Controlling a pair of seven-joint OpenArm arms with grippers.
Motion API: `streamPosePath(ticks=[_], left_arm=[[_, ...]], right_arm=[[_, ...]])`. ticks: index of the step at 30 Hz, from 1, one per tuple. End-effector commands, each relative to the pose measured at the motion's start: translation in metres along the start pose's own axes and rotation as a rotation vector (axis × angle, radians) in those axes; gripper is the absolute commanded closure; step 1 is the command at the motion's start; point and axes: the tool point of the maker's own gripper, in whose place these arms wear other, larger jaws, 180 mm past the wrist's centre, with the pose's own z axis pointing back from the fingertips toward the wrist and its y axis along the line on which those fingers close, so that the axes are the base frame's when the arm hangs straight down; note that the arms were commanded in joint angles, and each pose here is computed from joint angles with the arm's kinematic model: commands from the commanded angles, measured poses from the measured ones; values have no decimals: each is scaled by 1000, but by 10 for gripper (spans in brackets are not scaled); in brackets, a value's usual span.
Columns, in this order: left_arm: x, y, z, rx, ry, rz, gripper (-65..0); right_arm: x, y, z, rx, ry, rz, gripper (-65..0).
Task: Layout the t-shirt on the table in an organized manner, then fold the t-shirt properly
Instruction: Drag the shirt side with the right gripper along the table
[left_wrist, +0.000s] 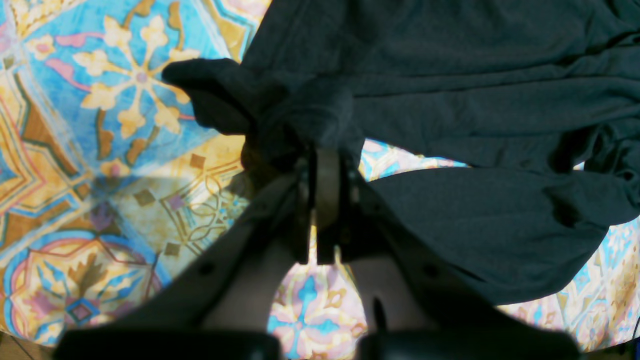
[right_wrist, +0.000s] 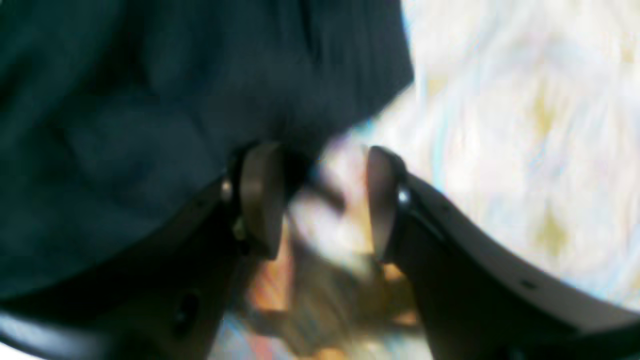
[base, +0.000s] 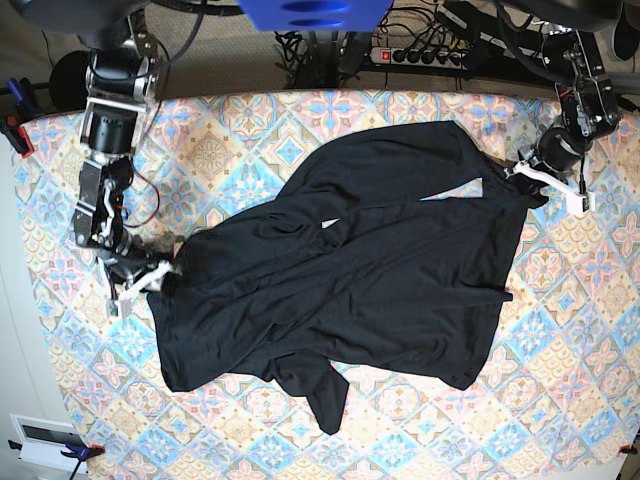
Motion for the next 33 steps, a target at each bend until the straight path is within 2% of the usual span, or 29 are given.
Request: streamPosePath(ticks=[1, 5, 14, 17, 21, 26, 33], left_arm=[[13, -3, 4, -9, -36, -21, 0], [13, -3, 4, -9, -36, -21, 0], [13, -3, 4, -9, -36, -21, 0], [13, -3, 4, -10, -38, -21, 0], [13, -4, 3, -13, -37, -22, 0], [12, -4, 3, -13, -37, -20, 0], [11, -6, 3, -17, -34, -18, 0]], right_arm=[[12, -2, 2, 11, -31, -15, -278], [7, 1, -1, 42, -34, -86, -287], [3, 11, -6, 63, -32, -100, -286], [-1, 25, -11, 88, -29, -116, -277], [-3, 31, -13, 97, -27, -121, -177], [0, 29, -11, 95, -39, -121, -6], [31, 38, 3, 107, -117, -55, -1]])
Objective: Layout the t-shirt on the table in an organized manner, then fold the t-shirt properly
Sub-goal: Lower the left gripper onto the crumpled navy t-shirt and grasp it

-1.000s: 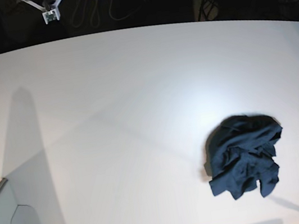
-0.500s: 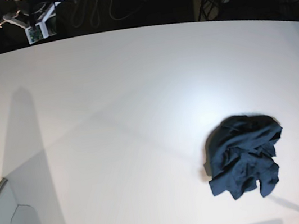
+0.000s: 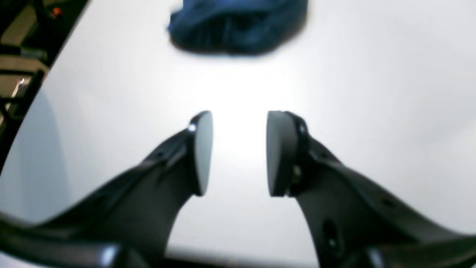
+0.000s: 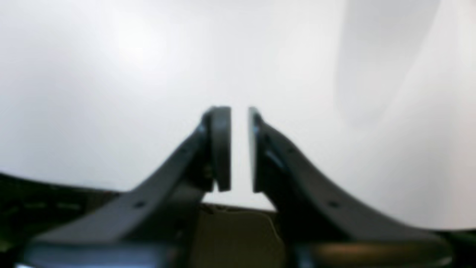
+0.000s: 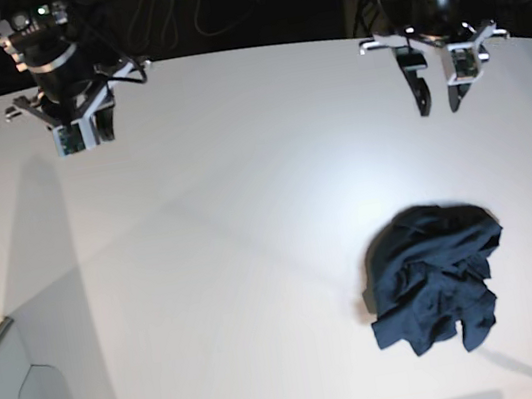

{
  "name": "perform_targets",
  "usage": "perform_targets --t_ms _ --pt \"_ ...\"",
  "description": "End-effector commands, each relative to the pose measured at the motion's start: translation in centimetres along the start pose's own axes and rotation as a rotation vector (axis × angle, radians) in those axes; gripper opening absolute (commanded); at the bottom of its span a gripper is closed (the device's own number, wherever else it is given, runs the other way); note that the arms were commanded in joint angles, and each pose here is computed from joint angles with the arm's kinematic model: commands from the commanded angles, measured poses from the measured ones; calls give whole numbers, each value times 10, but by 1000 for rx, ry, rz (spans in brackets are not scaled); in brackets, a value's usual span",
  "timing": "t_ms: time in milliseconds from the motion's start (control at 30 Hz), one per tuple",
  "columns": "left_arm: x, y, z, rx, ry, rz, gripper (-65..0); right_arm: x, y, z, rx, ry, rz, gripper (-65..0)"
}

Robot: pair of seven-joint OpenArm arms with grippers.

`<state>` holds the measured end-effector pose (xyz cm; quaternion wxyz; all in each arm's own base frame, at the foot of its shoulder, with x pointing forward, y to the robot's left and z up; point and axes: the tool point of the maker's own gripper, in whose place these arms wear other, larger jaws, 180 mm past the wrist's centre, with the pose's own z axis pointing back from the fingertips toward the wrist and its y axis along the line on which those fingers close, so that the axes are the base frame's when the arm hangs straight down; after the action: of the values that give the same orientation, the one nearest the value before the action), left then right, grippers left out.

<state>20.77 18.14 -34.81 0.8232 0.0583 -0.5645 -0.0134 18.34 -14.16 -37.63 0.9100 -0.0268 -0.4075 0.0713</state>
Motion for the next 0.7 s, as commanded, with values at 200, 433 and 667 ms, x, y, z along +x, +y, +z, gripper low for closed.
perform_targets --t_ms 200,433,667 --pt "36 44 -52 86 -66 189 -412 27 -5 -4 -9 -80 5 -374" --pt "37 101 -115 129 -3 464 -412 28 -5 -6 -12 -80 4 -274" --pt "34 129 -167 177 29 559 -340 24 -5 -5 -12 -70 3 -268"
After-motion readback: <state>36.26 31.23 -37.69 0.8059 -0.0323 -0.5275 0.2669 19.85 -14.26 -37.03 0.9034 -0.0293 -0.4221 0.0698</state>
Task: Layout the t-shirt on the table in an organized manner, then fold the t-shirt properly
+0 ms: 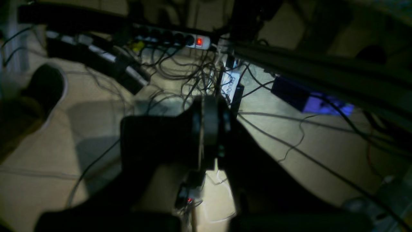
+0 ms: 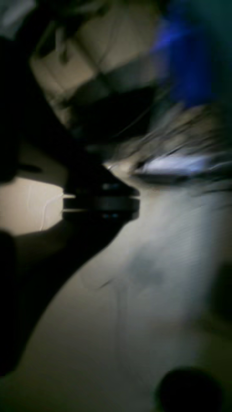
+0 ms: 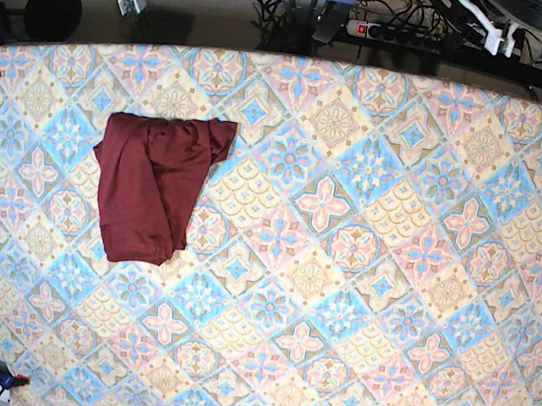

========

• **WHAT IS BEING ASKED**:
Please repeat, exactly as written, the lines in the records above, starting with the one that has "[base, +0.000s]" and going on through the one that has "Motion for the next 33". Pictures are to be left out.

• **PROBLEM SOLUTION**:
[base, +0.000s] 
Motion for the next 33 steps, a target at each bend until the straight path is within 2% of the usual span, or 29 are given.

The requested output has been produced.